Your goal:
Begin at the line with "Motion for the" and return each line through the final one of the listing below, exactly as written.

Data shown:
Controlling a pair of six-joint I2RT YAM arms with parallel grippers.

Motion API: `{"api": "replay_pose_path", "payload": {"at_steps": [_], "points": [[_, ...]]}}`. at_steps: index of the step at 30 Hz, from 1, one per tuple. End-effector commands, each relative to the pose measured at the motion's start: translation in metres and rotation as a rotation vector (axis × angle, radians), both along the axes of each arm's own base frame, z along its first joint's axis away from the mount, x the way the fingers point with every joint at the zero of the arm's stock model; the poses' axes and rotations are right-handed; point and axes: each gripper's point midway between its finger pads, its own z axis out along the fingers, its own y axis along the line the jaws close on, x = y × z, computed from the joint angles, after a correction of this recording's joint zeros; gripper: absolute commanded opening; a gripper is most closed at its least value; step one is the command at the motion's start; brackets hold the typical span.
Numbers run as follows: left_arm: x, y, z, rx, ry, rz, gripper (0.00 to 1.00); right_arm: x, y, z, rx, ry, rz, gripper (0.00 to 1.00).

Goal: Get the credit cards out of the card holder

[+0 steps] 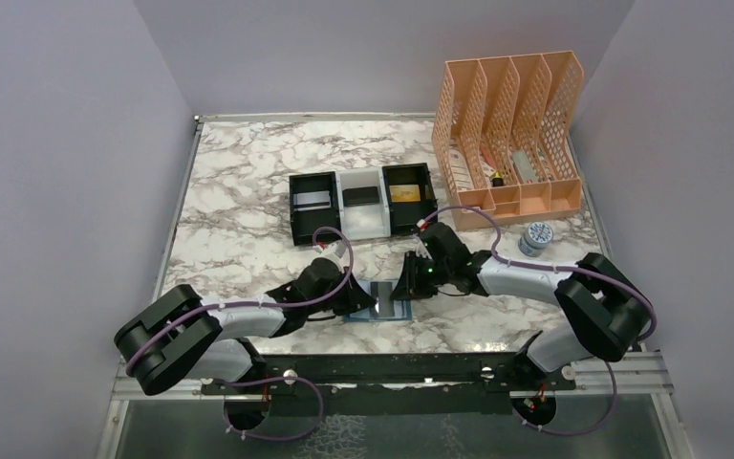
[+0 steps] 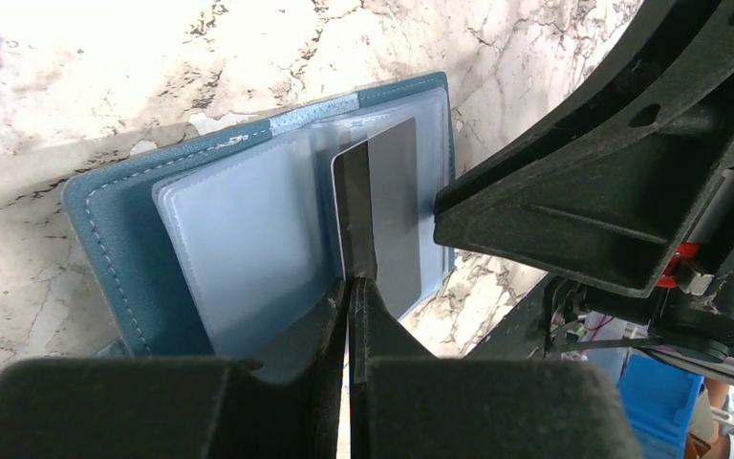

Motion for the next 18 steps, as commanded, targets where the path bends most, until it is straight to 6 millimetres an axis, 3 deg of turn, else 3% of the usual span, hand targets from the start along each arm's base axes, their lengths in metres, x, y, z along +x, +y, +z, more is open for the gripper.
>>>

Task solution:
Motion for the next 18 steps, as commanded, targets where the path bends most, until it is straight to 6 millimetres an axis, 3 deg of turn, else 3% of the usual span, hand targets from the start along each arm's base axes, their lengths in metres, x, y, z along +x, +y, +z, more is open for the gripper.
>>>

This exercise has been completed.